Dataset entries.

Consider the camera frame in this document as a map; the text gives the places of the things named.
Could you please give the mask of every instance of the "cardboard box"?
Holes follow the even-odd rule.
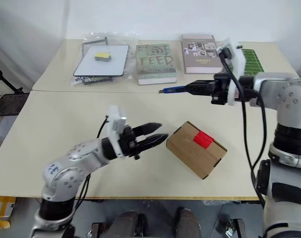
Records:
[[[168,138],[166,146],[202,179],[208,177],[227,152],[188,121]]]

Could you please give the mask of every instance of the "plastic bag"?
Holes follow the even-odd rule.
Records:
[[[82,49],[74,69],[81,62],[90,46],[94,45],[129,45],[123,76],[120,77],[72,77],[70,85],[89,85],[114,80],[134,80],[136,69],[136,45],[138,44],[135,32],[91,32],[83,37]]]
[[[229,202],[239,202],[239,201],[229,201],[229,200],[202,200],[203,204],[206,206],[221,206]]]

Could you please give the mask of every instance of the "blue object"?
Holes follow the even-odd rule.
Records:
[[[163,90],[159,91],[159,93],[184,93],[184,92],[186,92],[185,86],[164,88]]]

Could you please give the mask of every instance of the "green book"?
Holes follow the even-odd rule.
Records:
[[[259,72],[264,72],[263,67],[261,66],[259,59],[254,50],[242,49],[243,54],[246,59],[245,65],[245,75],[254,76]]]
[[[137,77],[139,85],[175,83],[177,72],[169,44],[139,45]]]

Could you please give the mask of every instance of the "white curtain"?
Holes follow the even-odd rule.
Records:
[[[64,37],[62,0],[0,0],[0,70],[30,91]]]

Work to be completed. An exact copy of the records above is required, leaving out the pictures.

Exercise solution.
Consider the camera frame in this document as a map; the text gives the places of the things named.
Could you please give the mask of every instance of the "cardboard box"?
Holes follow the even-odd rule.
Records:
[[[168,138],[166,146],[202,179],[208,177],[227,152],[188,121]]]

Could you please give the mask of every instance of the "plastic bag"?
Holes follow the even-odd rule.
Records:
[[[82,49],[74,69],[81,62],[90,46],[94,45],[129,45],[123,76],[120,77],[72,77],[70,85],[89,85],[114,80],[134,80],[136,69],[136,45],[138,44],[135,32],[91,32],[83,37]]]
[[[229,202],[239,202],[239,201],[229,201],[229,200],[202,200],[203,204],[206,206],[221,206]]]

Could you please give the mask of every instance of the "blue object"?
Holes follow the even-odd rule.
Records:
[[[163,90],[159,91],[159,93],[184,93],[184,92],[186,92],[185,86],[164,88]]]

Could you please give the mask of every instance of the "green book"?
Holes follow the even-odd rule.
Records:
[[[259,72],[264,72],[263,67],[261,66],[259,59],[254,50],[242,49],[243,54],[246,59],[245,65],[245,75],[254,76]]]
[[[137,77],[139,85],[175,83],[177,72],[169,44],[139,45]]]

Could you please give the mask of every instance of the "white curtain"?
Holes follow the even-odd rule.
Records:
[[[64,37],[62,0],[0,0],[0,70],[30,91]]]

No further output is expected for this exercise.